In1954 a film hit the silver screen (and it was silver in those days—black and white) which presaged an event that recently went on a few yards from the window I’m looking out as I write these words. All over the country, testosterone-poisoned male teenagers drooled over a young actress named Julie Adams as she (pardon the suggestive phrasing) breaststroked frantically to escape the deadly clutches of the Creature From the Black Lagoon.


We drooled every bit as copiously as the creature itself as the lissome Ms. Adams in her (unfortunately, for the days before far more revealing movie costumes, and again forgive the cheap pun) titillated us with her chaste white bathing suit.
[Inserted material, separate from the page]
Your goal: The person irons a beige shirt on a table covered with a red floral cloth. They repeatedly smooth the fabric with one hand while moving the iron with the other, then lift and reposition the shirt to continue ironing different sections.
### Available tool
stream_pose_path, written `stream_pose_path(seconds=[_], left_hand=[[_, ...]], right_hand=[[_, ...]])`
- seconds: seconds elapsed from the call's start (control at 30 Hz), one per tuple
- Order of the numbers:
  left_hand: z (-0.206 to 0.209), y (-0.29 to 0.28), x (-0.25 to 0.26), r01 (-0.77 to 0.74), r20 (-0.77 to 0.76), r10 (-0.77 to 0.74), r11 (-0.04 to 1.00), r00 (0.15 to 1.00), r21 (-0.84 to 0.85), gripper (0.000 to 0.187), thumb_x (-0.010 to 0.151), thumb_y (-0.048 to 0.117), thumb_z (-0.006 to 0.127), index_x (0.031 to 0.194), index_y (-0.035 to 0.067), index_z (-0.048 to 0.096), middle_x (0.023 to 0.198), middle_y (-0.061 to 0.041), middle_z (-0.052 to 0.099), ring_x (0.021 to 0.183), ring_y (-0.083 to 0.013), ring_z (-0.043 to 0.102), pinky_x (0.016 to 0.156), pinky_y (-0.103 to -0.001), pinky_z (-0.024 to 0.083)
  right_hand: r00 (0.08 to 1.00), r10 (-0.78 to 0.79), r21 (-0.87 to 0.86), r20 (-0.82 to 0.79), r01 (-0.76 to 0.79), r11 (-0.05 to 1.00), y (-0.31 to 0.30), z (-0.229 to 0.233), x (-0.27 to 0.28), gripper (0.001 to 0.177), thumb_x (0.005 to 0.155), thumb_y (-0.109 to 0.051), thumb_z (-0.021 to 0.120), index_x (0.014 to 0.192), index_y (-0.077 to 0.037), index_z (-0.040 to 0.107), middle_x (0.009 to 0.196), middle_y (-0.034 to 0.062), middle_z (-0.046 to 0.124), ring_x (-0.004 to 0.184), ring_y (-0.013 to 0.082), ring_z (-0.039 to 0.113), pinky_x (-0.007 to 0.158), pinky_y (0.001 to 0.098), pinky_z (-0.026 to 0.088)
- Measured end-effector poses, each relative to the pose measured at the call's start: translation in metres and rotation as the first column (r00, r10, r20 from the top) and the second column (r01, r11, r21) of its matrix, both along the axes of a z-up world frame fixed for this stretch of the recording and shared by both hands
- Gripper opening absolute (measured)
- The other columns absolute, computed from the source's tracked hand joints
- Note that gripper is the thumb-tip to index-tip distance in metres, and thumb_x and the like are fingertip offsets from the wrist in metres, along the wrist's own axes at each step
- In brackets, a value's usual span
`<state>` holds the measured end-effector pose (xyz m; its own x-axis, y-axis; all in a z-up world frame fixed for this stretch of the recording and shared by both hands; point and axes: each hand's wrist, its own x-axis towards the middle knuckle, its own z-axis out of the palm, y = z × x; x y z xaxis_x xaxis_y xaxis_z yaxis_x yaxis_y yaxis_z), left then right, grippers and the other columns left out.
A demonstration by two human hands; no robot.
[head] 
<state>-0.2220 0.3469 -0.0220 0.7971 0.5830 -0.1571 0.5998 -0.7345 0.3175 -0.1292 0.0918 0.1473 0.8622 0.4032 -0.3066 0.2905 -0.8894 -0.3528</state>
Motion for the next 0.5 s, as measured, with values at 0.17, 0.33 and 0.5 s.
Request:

Perhaps it was this memorable 1950s horror movie that inspires my lifelong fascination with air breathing creatures who choose to live in aquatic environments. After all some time back, the first of them escaped the ocean, crawled up on land, developed legs and the ability to think progressively. The ones left behind in the primal ooze became politicians.


All of this is prelude to what this blog is about, not confessing youthful  lustful thoughts (as opposed to geriatric lustful thoughts) but about a wildlife encounter I never thought I would experience.


A river otter appeared on our pond. My wife, Marty, insists on calling  the one acre body of water a lake, but whatever the designation it recently became occupied by a river otter. Possibly it was a young male searching for new territory, as well as searching for a female with whom to set up housekeeping. I originally wished them well and prosperity— but, the more I learned about otters….not on my pond.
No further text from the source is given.